GIVEN INFORMATION:
- - - - - - -

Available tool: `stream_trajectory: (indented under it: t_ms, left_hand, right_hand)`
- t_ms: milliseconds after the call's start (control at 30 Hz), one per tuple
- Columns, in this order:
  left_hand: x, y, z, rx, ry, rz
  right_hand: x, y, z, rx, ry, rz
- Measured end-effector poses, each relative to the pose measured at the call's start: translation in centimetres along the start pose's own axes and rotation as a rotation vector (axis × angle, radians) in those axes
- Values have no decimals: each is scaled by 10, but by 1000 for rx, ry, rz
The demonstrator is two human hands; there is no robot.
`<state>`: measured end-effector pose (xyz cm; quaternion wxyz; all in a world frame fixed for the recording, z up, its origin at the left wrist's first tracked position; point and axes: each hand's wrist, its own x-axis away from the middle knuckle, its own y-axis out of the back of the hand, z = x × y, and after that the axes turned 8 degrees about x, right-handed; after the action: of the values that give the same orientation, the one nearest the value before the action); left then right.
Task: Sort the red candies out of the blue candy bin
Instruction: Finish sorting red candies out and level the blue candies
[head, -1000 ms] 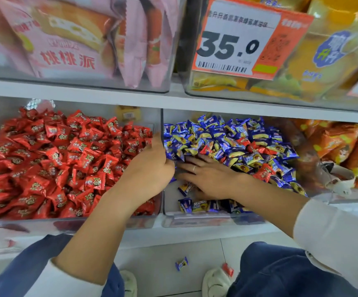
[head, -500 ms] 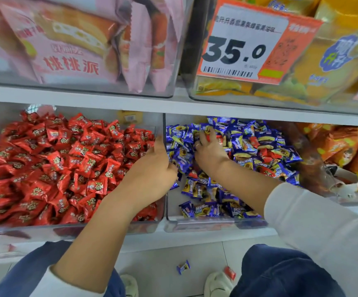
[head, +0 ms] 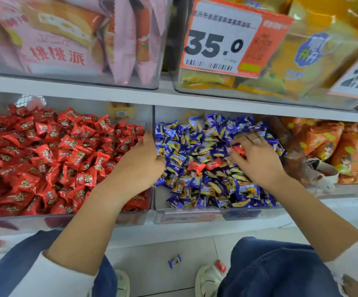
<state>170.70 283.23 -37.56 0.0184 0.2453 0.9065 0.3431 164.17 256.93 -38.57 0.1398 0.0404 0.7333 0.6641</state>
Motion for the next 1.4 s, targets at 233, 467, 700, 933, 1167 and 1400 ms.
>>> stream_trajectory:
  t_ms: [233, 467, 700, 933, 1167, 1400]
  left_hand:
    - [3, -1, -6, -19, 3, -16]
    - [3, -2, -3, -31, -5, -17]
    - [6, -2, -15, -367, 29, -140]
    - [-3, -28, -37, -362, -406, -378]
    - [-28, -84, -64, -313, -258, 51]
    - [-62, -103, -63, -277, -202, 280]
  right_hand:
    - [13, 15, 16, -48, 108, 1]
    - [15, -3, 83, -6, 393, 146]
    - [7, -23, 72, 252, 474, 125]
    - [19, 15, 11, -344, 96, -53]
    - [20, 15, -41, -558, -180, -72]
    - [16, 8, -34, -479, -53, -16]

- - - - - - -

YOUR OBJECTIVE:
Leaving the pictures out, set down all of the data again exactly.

TASK RESPONSE:
Available tool: `stream_trajectory: (indented under it: t_ms, left_hand, right_hand)`
- t_ms: milliseconds after the call's start (control at 30 Hz), one per tuple
- Columns, in this order:
  left_hand: x, y, z, rx, ry, rz
  right_hand: x, y, z, rx, ry, rz
- Measured end-effector poses, each relative to the pose measured at the call's start: translation in centimetres along the start pose's own axes and rotation as a rotation vector (axis × angle, radians) in those axes
- Values have no decimals: each is scaled by 10, but by 1000 for rx, ry, rz
The demonstrator is two human hands; there is no robot.
`<state>`: measured end-effector pose (xyz cm; quaternion wxyz; all in a world frame fixed for the recording, z up, its origin at the left wrist's first tracked position; point and axes: each hand's wrist, its own x-axis away from the middle knuckle, its own y-axis out of the back of the hand, z = x × y, and after that the axes turned 8 degrees about x, right-handed; after the action: of the values that give the same orientation, the one nearest the value before the action); left then right.
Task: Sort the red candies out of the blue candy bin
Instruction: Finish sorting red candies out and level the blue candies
[head, -1000 ms] 
[head, -500 ms] 
[head, +0 ms] 
<state>170.70 283.23 -37.56 0.0184 0.2453 0.9065 0.3431 164.17 256.93 -38.57 0.1398 0.0404 0.7333 0.6641</state>
Motion for the next 1.4 s, targets at 233, 467, 700, 933, 1167 and 1400 ms.
>>> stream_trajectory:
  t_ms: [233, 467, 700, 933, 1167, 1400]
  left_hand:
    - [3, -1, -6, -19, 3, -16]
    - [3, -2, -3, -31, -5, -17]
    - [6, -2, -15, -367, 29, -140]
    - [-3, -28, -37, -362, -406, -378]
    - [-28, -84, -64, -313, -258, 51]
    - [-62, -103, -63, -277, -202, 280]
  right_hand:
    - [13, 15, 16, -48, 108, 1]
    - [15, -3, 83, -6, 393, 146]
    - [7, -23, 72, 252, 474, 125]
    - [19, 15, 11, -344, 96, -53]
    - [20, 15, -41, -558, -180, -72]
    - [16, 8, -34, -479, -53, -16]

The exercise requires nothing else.